3. a kind of Wearable health monitoring assembly according to claim 1, it is characterized in that: in the memorizer of described micro-control unit F, be preset with expert database, data analysis module is provided with in microcontroller F, the velocity of blood flow data that the velocity of blood flow monitoring sensor that data analysis module is used for forwarding microcontroller E and comes gathers, the blood pressure data of monitoring of blood pressure sensor acquisition, the temperature data of temperature monitoring sensor acquisition and the heart rate data of monitoring of pulse sensor acquisition are comprehensively analyzed, obtain health state outcome, directly shown by display screen.

4. a kind of Wearable health monitoring assembly as claimed in claim 1, is characterized in that: the first ultrasonic transmitter, the first ultrasonic receiver, the second ultrasonic transmitter, the second ultrasonic receiver are ultrasonic transducer.

5. a kind of Wearable health monitoring assembly as claimed in claim 2, is characterized in that: described first ultrasonic transmitter, the first ultrasonic receiver are the same ultrasonic transducer worked in a half duplex mode.

6. a kind of Wearable health monitoring assembly as claimed in claim 2 or claim 3, is characterized in that: described second ultrasonic transmitter, the second ultrasonic receiver are the same ultrasonic transducer worked in a half duplex mode.

7. a kind of Wearable health monitoring assembly as claimed in claim 1, is characterized in that: described first predetermined angular is identical with the second predetermined angular.

8. a kind of Wearable health monitoring assembly as claimed in claim 5, is characterized in that: described first predetermined angular and the second predetermined angular are 45 °.

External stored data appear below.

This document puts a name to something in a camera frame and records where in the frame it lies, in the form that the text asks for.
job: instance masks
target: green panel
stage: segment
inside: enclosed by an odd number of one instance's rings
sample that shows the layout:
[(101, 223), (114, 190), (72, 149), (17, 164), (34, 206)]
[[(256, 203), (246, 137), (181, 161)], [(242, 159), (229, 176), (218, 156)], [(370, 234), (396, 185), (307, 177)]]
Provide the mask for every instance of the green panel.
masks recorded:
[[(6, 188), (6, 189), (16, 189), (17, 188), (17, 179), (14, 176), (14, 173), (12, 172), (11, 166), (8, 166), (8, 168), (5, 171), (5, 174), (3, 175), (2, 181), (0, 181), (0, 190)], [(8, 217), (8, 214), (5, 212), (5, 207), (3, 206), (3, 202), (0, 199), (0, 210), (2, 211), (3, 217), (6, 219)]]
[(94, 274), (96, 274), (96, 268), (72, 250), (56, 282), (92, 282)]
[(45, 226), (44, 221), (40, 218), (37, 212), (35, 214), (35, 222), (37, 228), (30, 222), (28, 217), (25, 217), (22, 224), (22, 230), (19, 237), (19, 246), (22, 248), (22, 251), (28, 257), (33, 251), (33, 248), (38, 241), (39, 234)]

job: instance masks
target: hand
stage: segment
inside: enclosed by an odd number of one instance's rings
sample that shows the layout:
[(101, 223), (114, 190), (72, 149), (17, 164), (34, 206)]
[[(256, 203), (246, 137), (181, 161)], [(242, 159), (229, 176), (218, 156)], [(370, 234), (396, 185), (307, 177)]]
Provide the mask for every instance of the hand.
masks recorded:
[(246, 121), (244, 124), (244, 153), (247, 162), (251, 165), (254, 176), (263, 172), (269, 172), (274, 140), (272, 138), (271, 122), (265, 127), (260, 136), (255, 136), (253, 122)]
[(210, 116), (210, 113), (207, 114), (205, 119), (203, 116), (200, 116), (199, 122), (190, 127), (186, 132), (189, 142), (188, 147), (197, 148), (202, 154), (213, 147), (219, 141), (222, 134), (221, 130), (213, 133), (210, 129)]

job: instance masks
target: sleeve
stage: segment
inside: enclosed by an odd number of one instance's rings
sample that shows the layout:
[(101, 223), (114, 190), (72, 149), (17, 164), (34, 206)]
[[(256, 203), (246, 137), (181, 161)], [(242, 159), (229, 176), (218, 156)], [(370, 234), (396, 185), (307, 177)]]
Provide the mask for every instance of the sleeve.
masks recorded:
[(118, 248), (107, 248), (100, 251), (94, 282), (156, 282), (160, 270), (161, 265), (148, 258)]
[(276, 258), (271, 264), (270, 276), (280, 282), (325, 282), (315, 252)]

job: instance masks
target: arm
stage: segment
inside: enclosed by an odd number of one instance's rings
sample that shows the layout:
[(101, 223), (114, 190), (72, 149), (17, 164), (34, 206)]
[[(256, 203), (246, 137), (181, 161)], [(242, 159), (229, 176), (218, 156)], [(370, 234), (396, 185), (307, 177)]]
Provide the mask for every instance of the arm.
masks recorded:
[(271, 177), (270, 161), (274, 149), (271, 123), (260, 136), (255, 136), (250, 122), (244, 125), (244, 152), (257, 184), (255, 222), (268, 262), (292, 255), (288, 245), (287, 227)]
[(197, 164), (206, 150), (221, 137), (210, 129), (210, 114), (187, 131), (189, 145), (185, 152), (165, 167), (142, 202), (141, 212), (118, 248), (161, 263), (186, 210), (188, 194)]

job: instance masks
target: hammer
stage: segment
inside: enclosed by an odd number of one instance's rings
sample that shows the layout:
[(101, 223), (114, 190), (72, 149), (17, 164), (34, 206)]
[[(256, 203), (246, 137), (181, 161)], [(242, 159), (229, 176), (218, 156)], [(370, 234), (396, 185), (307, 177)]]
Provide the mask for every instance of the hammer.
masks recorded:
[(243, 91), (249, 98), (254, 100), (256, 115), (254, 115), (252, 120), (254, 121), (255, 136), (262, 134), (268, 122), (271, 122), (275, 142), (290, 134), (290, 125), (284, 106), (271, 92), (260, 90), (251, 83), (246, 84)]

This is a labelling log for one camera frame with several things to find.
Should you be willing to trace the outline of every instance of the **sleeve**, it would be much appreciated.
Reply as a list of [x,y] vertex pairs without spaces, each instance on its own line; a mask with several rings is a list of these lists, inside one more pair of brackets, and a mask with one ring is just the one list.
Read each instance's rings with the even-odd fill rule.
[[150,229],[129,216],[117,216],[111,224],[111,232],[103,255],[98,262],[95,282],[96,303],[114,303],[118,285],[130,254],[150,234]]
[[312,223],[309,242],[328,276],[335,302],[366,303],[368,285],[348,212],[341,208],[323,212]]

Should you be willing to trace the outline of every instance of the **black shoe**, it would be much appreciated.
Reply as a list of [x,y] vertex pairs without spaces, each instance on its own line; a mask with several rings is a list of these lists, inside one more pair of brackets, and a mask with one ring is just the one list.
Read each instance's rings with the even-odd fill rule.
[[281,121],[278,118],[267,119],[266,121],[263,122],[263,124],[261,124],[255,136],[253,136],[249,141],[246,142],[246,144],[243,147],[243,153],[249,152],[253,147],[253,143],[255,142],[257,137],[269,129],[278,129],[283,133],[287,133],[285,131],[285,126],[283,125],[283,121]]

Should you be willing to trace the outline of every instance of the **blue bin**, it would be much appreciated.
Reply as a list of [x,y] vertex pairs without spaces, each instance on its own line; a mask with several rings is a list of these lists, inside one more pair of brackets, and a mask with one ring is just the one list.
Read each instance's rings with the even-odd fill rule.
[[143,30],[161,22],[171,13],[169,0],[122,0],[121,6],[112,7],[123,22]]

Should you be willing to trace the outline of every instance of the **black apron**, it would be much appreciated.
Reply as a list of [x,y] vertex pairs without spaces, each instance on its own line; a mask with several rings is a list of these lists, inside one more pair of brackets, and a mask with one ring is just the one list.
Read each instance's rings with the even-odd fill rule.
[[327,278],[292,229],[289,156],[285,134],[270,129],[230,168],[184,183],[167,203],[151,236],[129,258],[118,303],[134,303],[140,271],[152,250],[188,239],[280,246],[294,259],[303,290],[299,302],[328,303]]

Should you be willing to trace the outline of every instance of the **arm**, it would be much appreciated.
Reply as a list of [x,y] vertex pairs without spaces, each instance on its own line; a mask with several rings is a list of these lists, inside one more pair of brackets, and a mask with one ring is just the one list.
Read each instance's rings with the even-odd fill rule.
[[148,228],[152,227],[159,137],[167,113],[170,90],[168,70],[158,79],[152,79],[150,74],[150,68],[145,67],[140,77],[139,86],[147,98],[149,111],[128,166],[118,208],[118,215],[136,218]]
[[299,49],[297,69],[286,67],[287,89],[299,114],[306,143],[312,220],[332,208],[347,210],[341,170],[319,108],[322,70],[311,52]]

9. a kind of Wearable health monitoring assembly as claimed in claim 1, is characterized in that: described first ultrasonic pulse signal and the second ultrasonic pulse signal are transmitted simultaneously.

10. a kind of Wearable health monitoring assembly as claimed in claim 1, is characterized in that: described first ultrasonic pulse signal just launches the second ultrasonic pulse signal after launching the scheduled time.